In 2025, the average American household spent $112 more on electricity during the combined months of June, July and August than they spent in 2021. Straight Arrow analyzed data on monthly electricity rates by state and regional differences in summertime electricity consumption from the Energy Information Administration. The analysis found summertime electricity costs increased the most in the South and Northeast.
Residents of Maine, New Jersey and Maryland paid upwards of $200 more across the peak summer months in 2025 compared to 2021. In Washington, D.C. — where the local media The 51st reports utility company Pepco has initiated two multi-year rate hikes since 2021 — summer electricity bills soared by $390.
The Pacific Coast states have among the lowest demand for electricity in the summer. The difference between California’s average increase of $102 and neighboring Oregon’s $40 demonstrates how much faster electricity prices are increasing in the Golden State. Residents in northern states like Washington also use more electricity during the winter than in the summer.
California is one of 12 states where the average household spends a total of $600 or more to stay cool through June, July and August, according to Straight Arrow’s analysis.
What’s next for rising electricity bills?
Electricity bill increases are not slowing down. Electricity prices are forecast to rise another 5.6% this year, according to the Energy Information Administration’s latest short-term energy outlook report.
The exact drivers of electricity bill increases vary by region, but as utility companies make repairs or build new infrastructure, much of the cost gets passed on to consumers. With rising electricity demand, utility companies are racing to upgrade power lines and add new sources of electricity.
“Right now, we’re essentially paying double,” said Larry Paulhus, head of electric utility consulting at the firm RINA North America. “We’re paying the high market cost because the infrastructure isn’t there, and also paying the cost of building the new infrastructure that’s needed.”
Data centers add more upward pressure to rates, Paulhus said. Even if the tech companies pay for new electricity infrastructure, data centers are affecting supply and demand of electricity markets, leading to higher prices, especially in the Mid-Atlantic region’s PJM grid.
Are households receiving any support?
The burden of high electricity bills in the summer falls especially hard on residents in Southern states with lower incomes. In Alabama, a household making the median monthly income of $5,503 per month spends 4.4% of it on electricity in the summer, according to a report from Consumer Affairs.
The report found that residents making the median monthly income in Mississippi, Louisiana, Texas and Arizona also spend more than 3.8% of it on electricity during the summer months.

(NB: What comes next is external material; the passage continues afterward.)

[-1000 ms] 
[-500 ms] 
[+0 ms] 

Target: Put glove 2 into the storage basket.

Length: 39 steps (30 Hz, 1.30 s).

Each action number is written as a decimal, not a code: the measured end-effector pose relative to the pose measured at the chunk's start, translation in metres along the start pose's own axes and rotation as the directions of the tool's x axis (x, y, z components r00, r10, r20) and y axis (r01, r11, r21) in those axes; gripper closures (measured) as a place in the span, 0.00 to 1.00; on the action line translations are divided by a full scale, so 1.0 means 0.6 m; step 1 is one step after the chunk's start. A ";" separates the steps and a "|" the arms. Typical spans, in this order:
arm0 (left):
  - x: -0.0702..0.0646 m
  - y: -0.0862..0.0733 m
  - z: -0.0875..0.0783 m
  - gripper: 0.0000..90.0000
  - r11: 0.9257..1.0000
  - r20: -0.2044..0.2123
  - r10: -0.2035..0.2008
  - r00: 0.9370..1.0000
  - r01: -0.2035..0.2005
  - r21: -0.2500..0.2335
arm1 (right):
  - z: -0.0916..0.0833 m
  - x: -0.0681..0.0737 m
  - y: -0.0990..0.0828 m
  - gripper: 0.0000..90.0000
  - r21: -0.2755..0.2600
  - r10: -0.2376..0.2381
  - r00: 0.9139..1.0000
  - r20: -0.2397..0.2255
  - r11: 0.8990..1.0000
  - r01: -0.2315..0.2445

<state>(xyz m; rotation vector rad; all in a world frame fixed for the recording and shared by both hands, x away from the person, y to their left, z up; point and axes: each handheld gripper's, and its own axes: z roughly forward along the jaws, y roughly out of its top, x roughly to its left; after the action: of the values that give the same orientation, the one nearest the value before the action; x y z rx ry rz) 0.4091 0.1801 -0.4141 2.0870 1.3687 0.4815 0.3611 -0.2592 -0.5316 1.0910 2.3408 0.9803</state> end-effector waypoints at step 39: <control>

“For families already struggling to make ends meet, higher cooling costs can force difficult choices between paying utility bills and covering other necessities such as food, rent, or medicine,” said Mark Wolfe, executive director of the National Energy Assistance Directors Association, in a press release.
Wolfe’s organization is advocating for an increase in funding for the federal Low Income Home Energy Assistance Program (LIHEAP), which sends money to state programs to help low-income residents pay for utility bills and make energy-efficiency improvements.
In 2024, 13.4 million electric utility customers had their power shut off due to unpaid bills, an April report found. As many as 1 in 3 Americans have reported that they struggle to pay the utility bill each month.
Another policy solution, highlighted by Carley, is state laws that bar utilities from disconnecting customers during hot periods. Twenty-five states now have heat-related disconnection protections, a trend Carley is hopeful will continue given the life-threatening nature of going without power during hot weather.
“There are already so many other households that are essentially on the margins that they could become compromised as energy bills continue to rise,” Carley said.